The number of radioactive carbon dating back to the sample was placed in the year between 1734 and 1780, and the body analyzes have suggested age when death from 30 to 50 years, with more than 35 and 45 years. The study indicated that the dates in both cases are in line with what is known about the end of Sidler.
In addition, the study of chemical isotopes-carbon and nitrogen variables that reflect the vegetable or animal proteins consumed-from the bone sample taken from the spine of the mummy about the presence of a high-quality diet based on grains and a large percentage of meat.
“This is well in line with the expected rural food supply of the local parish deputy,” the authors of the study wrote in their paper, adding that the absence of stress on the skeleton is equipped with the life of a priest who lacks difficult physical activity.
However, the study found that at the end of the life of the cleric, he might have suffered from food shortages, perhaps because of Austrian caliphate war Currently at the time.
What killed the “dried priest with air”?
The deputy, who had a long -term smoking habit, was not poisoned, identified the study. Instead, researchers believe that he suffers from chronic tuberculosis, which may have killed him by causing severe pulmonary bleeding.

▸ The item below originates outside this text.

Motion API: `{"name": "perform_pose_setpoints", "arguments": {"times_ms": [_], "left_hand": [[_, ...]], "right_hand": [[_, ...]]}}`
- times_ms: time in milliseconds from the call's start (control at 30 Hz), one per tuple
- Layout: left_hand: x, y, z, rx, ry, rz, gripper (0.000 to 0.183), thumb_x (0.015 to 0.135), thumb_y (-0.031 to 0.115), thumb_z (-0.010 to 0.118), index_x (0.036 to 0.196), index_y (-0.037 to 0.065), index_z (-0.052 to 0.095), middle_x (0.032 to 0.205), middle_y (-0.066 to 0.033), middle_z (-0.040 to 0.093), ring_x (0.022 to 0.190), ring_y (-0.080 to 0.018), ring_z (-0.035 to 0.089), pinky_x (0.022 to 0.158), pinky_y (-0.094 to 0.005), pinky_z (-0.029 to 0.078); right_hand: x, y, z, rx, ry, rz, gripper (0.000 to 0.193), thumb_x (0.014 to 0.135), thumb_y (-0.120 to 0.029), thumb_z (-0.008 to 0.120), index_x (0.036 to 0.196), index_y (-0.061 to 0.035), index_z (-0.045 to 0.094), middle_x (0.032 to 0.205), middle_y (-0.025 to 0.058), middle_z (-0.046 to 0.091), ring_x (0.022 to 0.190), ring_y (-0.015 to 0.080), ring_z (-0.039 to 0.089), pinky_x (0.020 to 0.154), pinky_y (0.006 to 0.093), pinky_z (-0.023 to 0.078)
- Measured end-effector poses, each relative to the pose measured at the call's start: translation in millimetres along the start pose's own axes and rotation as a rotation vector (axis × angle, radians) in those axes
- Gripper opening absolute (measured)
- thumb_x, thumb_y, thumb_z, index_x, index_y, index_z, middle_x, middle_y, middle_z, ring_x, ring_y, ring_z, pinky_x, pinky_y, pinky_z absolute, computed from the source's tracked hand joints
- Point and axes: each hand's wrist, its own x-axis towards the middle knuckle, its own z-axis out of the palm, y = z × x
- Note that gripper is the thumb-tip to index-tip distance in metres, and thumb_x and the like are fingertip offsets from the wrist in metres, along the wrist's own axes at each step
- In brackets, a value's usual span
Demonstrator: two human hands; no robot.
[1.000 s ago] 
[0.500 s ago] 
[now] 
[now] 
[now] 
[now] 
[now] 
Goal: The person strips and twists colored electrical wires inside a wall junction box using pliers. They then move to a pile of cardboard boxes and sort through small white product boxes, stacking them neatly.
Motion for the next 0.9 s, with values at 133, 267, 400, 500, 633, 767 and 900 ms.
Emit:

Inside the mummy, the researchers found a small glass ball with holes on both ends – perhaps part of a group of rosary beads that accidentally trapped in embalming. Nerlich said that this element is a bullet captured by X -rays that were conducted in the early first decade of the twentieth century, which raised doubts about a toxic capsule.
Nerlich added that the team did not find any evidence that the body had been buried and extracted. Most likely, the body was ready to return to the “Mother’s Monastery” in the deputy, 15 km (9.3 miles), but for lost reasons until time, the body was left in the church, and she did not start its last journey.